I mean, so definitely people were concerned about this, but the tests all went well. I mean, one of the things, I mean, one side point, I mean, anecdotal evidence that burst should be is that I talk about the block rate being once every 13 seconds, but it’s really a plus on process by the nature of the proof of work mining. You will actually sometimes have one block very soon after another one.

You will sometimes have say a few minutes where you produce twice as many blocks as you would have expected that’s going to happen once a week or something like that. It doesn’t really seem to be a big deal. That was another thing that gave people comfort that at least 2x one could handle. I could imagine going more. I do think things like the cost of running a node, et cetera. I think those are good for setting the target block size and then especially ratios bigger than Two I could imagine.

I think that’s worth keeping in mind. That might be a nice aspiration point because again if the ratio is bigger than two, that means it’s even more rare that you’re going to be in this situation where you have that just a base fee that’s way too low. It’s even more of the time you’re going to have room for everybody. No, one’s going to have to worry about the first price auction. That’s what’s nice about the ratio being bigger than two is the extra flexibility you have to accommodate a sudden demand spike.

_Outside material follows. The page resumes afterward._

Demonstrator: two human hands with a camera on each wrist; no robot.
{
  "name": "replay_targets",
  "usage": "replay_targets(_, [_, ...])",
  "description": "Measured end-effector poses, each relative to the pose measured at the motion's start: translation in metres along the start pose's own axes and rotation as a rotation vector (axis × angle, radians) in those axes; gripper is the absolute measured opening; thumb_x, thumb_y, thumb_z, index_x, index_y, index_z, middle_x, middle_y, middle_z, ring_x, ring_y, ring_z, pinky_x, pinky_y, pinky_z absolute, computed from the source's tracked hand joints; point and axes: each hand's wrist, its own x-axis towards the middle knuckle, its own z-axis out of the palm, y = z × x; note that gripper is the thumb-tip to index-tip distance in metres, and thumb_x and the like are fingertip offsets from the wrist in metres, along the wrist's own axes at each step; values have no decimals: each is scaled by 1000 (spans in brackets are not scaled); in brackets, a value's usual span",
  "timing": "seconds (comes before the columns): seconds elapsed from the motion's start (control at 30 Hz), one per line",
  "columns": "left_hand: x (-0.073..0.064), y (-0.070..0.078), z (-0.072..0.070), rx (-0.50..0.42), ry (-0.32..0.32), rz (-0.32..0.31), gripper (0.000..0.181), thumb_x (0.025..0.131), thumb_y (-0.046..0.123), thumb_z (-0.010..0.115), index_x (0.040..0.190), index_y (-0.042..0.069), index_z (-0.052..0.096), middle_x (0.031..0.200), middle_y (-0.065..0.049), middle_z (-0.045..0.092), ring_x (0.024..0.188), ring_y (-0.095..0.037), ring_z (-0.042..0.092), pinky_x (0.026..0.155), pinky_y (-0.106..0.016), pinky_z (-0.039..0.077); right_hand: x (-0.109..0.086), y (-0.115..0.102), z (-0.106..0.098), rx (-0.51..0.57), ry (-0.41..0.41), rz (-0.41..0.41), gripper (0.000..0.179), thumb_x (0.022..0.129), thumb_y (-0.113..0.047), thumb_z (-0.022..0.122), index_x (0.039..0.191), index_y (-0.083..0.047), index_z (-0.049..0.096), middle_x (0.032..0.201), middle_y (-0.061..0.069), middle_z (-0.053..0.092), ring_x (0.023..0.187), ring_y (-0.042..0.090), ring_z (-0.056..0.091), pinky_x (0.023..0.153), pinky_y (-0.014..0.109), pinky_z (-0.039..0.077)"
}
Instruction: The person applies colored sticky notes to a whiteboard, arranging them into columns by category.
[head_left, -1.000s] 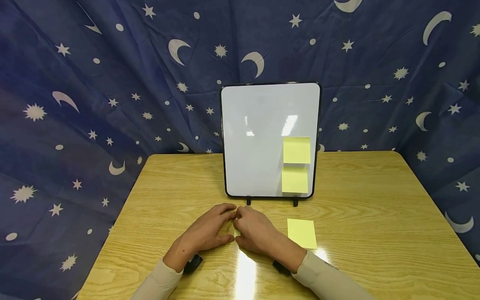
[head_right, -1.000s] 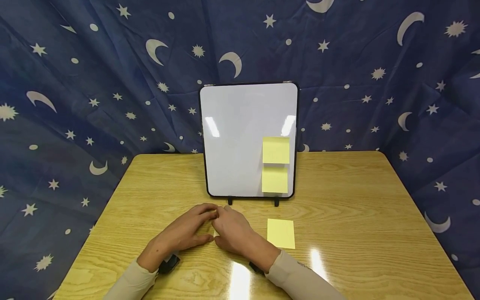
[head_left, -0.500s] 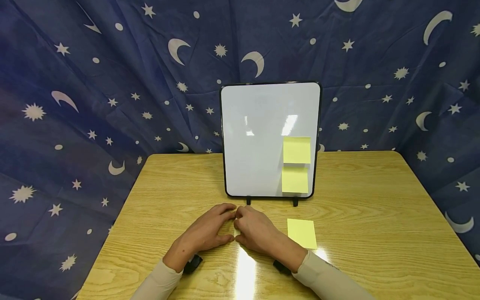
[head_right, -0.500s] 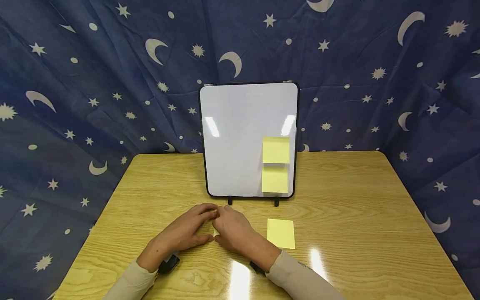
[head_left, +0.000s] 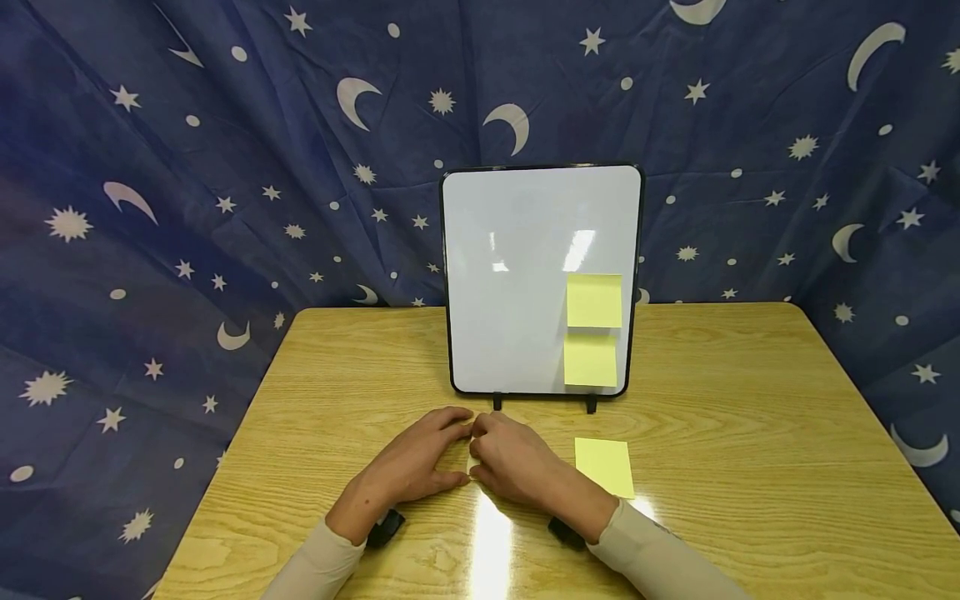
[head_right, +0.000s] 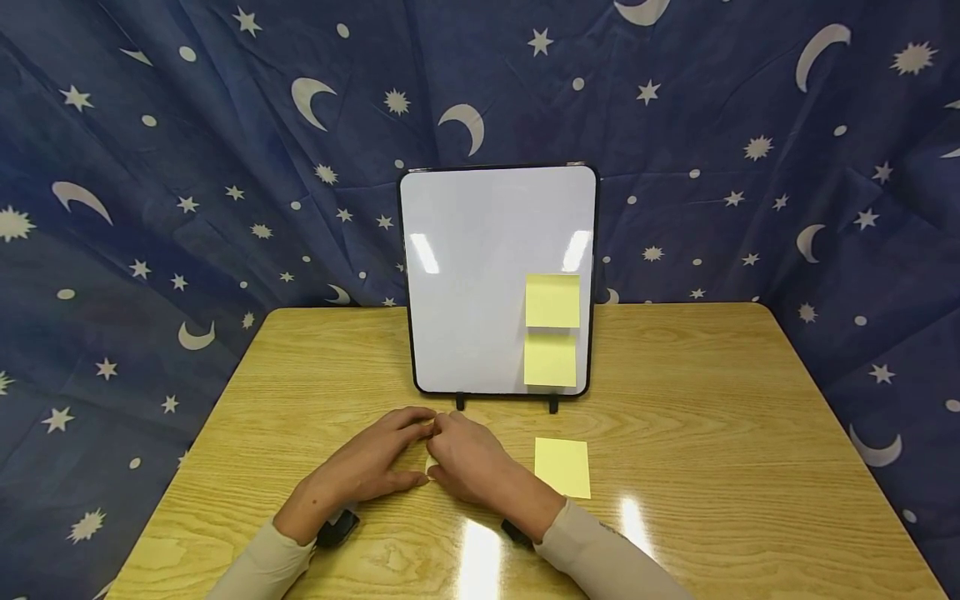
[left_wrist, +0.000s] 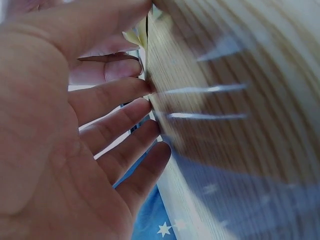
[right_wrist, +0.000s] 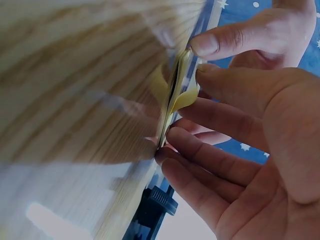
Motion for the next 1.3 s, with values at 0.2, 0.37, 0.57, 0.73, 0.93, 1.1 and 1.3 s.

Sunny: I guess I was more interested in the opposite. I wanted it to be maybe only like 1.25, because that way it’s like at equilibrium, we’re still running at the majority 80% of our max limit.

Tim: But wouldn’t that assume that the variability in demand is very low.

Sunny: Well, that variability would just have to be pushed across multiple blocks. That’s the same thing that happens now. I guess one thing is when we see spikes in demand on Ethereum it’s more than a 2x spike in demand. Usually the spikes and demands are in the magnitude in the MIBI it’s auction at the end this demand on block space just went up like 10 X or something. No matter what I think during demand spikes where we’re usually going to have to spread that demand over multiple blocks anyways.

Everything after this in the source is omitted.